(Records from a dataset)
■ ■ ■ ■
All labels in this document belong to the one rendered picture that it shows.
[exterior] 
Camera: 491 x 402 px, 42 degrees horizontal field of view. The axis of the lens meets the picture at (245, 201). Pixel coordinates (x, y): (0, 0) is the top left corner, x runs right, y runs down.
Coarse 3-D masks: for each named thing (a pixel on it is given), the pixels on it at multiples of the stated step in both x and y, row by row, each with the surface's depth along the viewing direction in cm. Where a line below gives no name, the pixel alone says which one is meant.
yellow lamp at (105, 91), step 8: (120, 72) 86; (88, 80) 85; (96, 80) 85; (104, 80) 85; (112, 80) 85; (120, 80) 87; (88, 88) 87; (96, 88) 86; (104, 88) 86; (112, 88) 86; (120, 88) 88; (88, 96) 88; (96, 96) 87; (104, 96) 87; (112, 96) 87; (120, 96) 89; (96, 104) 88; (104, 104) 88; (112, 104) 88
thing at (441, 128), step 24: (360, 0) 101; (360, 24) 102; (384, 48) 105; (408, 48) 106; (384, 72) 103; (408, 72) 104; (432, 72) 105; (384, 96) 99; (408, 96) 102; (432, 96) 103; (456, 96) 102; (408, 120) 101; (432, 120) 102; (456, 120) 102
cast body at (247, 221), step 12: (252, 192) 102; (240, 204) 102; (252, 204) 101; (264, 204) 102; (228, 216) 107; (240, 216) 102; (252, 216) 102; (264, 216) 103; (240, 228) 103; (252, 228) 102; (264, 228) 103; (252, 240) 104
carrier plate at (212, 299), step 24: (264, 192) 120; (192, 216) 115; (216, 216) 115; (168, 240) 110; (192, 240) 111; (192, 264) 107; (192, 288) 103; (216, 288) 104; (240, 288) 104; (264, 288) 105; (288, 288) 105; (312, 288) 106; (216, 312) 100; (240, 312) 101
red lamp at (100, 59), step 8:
■ ■ ■ ■
Exercise details
Return exactly the lines from the one containing "carrier plate at" to the last line of the data, and nothing more.

Reply to the exercise
carrier plate at (212, 299), step 24: (264, 192) 120; (192, 216) 115; (216, 216) 115; (168, 240) 110; (192, 240) 111; (192, 264) 107; (192, 288) 103; (216, 288) 104; (240, 288) 104; (264, 288) 105; (288, 288) 105; (312, 288) 106; (216, 312) 100; (240, 312) 101
red lamp at (100, 59), step 8:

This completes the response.